In major cities, Odyssey stays in centrally located 3-4 star hotels, with easy access to public transport. In smaller towns or rural areas, we usually stay in family-run hotels or guesthouses. On our longstay tours, during which you spend the length of the tour in a single location, we use serviced apartments.
Odyssey always engages local guides with regional knowledge to ensure an authentic experience during which you can learn as much as possible about the history and culture of places you visit.
Geography, Environment, & Weather
Ecuador is situated in the west of South America, bordering Columbia to the north, and Peru to the south and east. Colombia has 2,237 kilometres of coastline and covers a total area of 283,561 square kilometres, including the Galapagos Islands. Ecuador has four distinct geographical regions, the Costa (coast), Sierra (mountains), the jungles of Oriente, and the Galapagos Islands.
Climatic conditions across Ecuador can vary, depending on region. Temperatures in the coastal region are moderated by cool ocean currents, while climate in the mountainous Sierra region is heavily influenced by altitutde, with daily temperatures ranging significantly between warm daytime highs and cool to cold night-time lows. Further east, the tropical Oriente region is hot and humid year round, and often experiences heavy precipitation. As for the Galapos itself, temperatures do not vary overly much over the seasons, with warmer temperatures between December and May, and cooler temperatures between June and November. Depending on when and where you travel in Ecuador, check the weather reports and prepare accordingly.
World Heritage sites
Ecuador has 5 UNESCO World Heritage Sites. You can view the official list of the sites here (https://whc.unesco.org/en/statesparties/ec).

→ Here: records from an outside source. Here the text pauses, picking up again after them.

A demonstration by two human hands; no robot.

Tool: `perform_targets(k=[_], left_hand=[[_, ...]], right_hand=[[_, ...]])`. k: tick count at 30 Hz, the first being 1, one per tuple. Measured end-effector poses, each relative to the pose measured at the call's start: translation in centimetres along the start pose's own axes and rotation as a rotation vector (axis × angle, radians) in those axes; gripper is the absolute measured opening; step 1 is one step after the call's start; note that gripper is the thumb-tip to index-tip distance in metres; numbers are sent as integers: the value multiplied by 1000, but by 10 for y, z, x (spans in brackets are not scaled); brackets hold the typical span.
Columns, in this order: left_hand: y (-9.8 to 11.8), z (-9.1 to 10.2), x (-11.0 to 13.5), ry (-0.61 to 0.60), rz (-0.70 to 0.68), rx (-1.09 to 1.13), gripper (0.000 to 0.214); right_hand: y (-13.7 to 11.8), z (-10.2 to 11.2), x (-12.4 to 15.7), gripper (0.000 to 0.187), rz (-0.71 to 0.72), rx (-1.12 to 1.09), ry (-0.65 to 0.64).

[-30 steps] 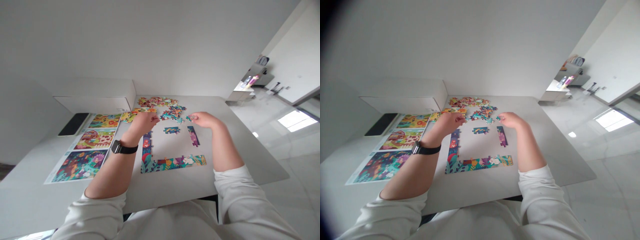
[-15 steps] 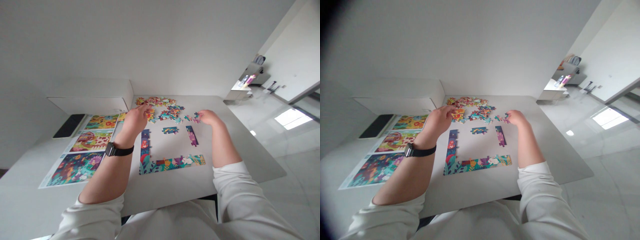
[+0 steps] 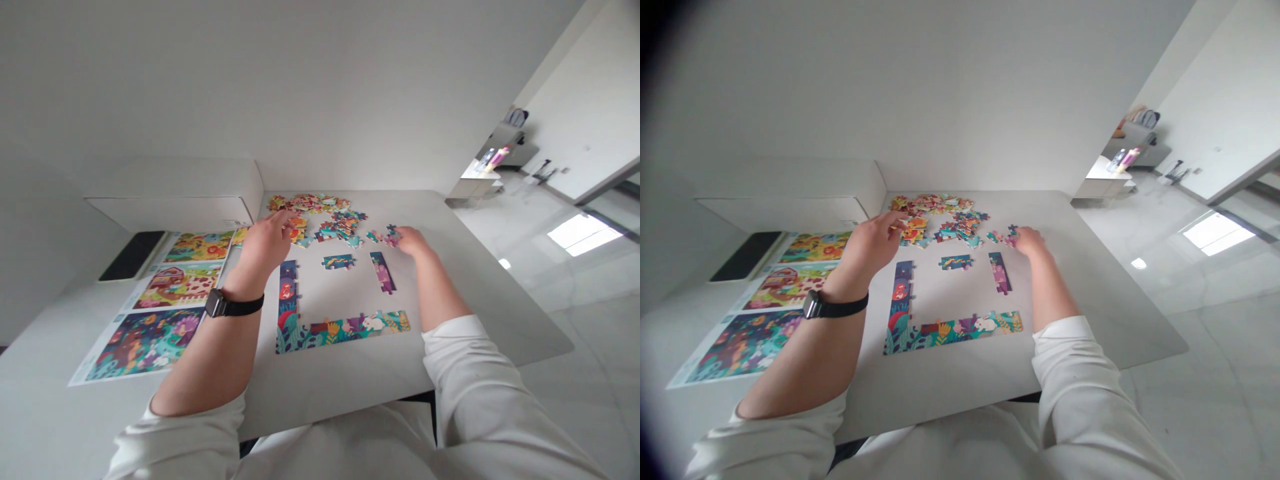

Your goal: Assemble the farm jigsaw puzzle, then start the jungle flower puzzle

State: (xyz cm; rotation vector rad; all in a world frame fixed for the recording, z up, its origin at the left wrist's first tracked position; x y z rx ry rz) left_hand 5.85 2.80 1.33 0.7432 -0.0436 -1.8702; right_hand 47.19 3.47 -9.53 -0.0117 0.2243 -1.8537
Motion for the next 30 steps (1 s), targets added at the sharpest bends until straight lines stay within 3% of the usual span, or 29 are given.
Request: perform_targets(k=[8,11,19,30], left_hand=[[-8,-12,-1,-15,9,-48,46],[-16,-27,0,-45,-8,-58,45],[-37,-72,11,-268,38,-164,56],[-34,-95,23,-357,-83,-155,51]], right_hand=[[-11,2,0,47,49,-34,-28],[-22,9,1,47,113,-48,12],[-75,21,7,40,358,-179,34],[-129,-20,2,61,640,-176,-63]])
Point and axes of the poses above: each hand's wrist, its own x-axis away from the middle knuckle, its own z-axis out of the back of the hand, y = z × x, the point moved 5 cm from there along -x, towards the middle knuckle, and after that the axes turned 9 degrees about y, right-handed, at the moved point
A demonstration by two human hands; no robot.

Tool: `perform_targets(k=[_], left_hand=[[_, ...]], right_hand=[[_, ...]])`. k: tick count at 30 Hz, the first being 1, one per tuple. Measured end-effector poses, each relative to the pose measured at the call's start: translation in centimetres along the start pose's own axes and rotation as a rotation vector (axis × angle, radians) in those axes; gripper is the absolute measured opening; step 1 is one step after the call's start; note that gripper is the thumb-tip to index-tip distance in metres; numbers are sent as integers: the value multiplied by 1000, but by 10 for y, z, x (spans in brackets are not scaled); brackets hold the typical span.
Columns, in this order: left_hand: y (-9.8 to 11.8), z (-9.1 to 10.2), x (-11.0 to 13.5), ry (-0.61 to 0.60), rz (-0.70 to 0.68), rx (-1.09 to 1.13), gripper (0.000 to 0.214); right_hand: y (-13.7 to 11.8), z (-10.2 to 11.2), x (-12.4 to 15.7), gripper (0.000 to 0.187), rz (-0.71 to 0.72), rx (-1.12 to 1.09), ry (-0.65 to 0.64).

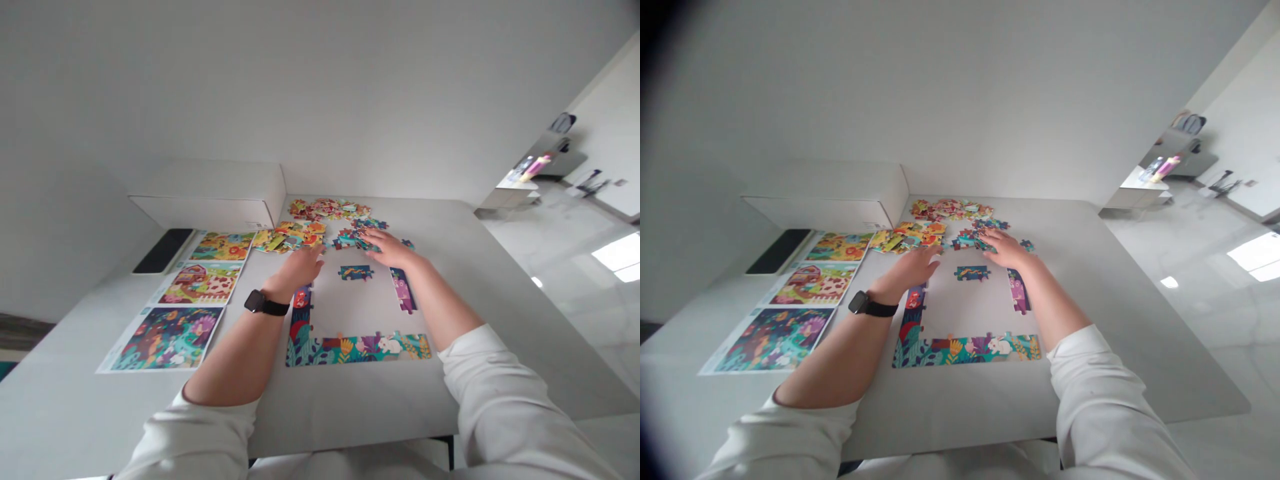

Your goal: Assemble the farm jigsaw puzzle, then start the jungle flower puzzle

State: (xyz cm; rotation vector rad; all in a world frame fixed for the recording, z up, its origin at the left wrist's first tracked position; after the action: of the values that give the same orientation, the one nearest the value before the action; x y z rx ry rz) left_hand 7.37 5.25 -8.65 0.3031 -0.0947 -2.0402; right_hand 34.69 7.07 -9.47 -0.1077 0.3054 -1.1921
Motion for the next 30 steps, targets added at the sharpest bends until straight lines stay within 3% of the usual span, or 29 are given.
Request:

A few notable heritage sites include:
Historic Centre of Santa Ana de los Ríos de Cuenca, featuring beautiful Spanish colonial architecture dating back several centuries
Qhapaq Ñan (Andean Road System), the intricate ancient road system that once criss-crossed the former Incan empire
Sangay National Park, which hosts a diverse range of ecosystems including glacial and volcanic ecosystems, wetlands, grasslands and tropical rainforests.
Festivals & Events
Ecuador’s unique culture, which is a rich syncretic mix of both Spanish and pre-Columbian native influences, is showcased in numerous festivals and events held throughout the year. The Inti Raymi Celebration, held on June 21 in many indigenous villages of the highlands, gives thanks to the gods Inti (Sun) and Pachamama (Earth Mother) for the abundance of crop harvests. La Diablada de Píllaro is one of the more eye-catching festivals on the Ecuadorian calendar – held in the Pillaro region in early January, it features thousands of revellers donning elaborate ‘devil’ costumes and dancing through the streets for several days. The influence of the Roman Catholic Church runs deep in Ecuadorian culture, and this is evident in the Carnival festival, which takes place 40 days before Easter each year. Carnival is celebrated with exuberance in Ecuador, with parades, dancing, music and drinking, as well the widespread light-hearted practice of throwing water and flour at passersby on the street.
The Ecuador Reader: History, Culture, Politics, edited by Steve Striffler
The Queen of Water, by Laura Resau and Maria Virginia Farinango
Cañar: A Year in the Highlands of Ecuador, by Judy Blankenship
Through Gates of Splendor, by Elisabeth Ellio
Eating & Drinking
Meat and seafood, as well as potatoes, corn, and rice, all figure prominently in Ecuadorian cuisine. Bolon de Verde is a filling dish, made by forming mashed green plantains into a ball, filling it with meat and sometimes cheese, then pan-frying it. Ceviche is another popular dish in Ecuador – a mix of seafood and shellfish soaked in a broth of lime juice and other citric juices, ceviche is popularly consumed on the coast. Fruits comprise an important part of the Ecuadorian diet, including plantians (‘cooking bananas’) and the cherimoya fruit, which is often enjoyed as a fruit juice. Numerous beverages are popularly consumed in Ecuador, including canelazo (a hot alcoholic beverage made of sugar cane alcohol, fruit juice, cinnamon, and cloves) and colada morada (a drink made with fruits, spices, and purple corn flour).
Health & Safety
As of writing, smartraveller.gov.au advises travellers to exercise a high degree of caution when travelling to Ecuador. In particular, it advised to avoid travelling to the border provinces of Sucumbios and Esmeraldas provinces, or anywhere within 20 kilometres of the Colombian border, due to heightened security concerns. Crime is a problem in Ecuador, so pay close attention to your personal security. By law, you must carry identification with you at all times when in Ecuador.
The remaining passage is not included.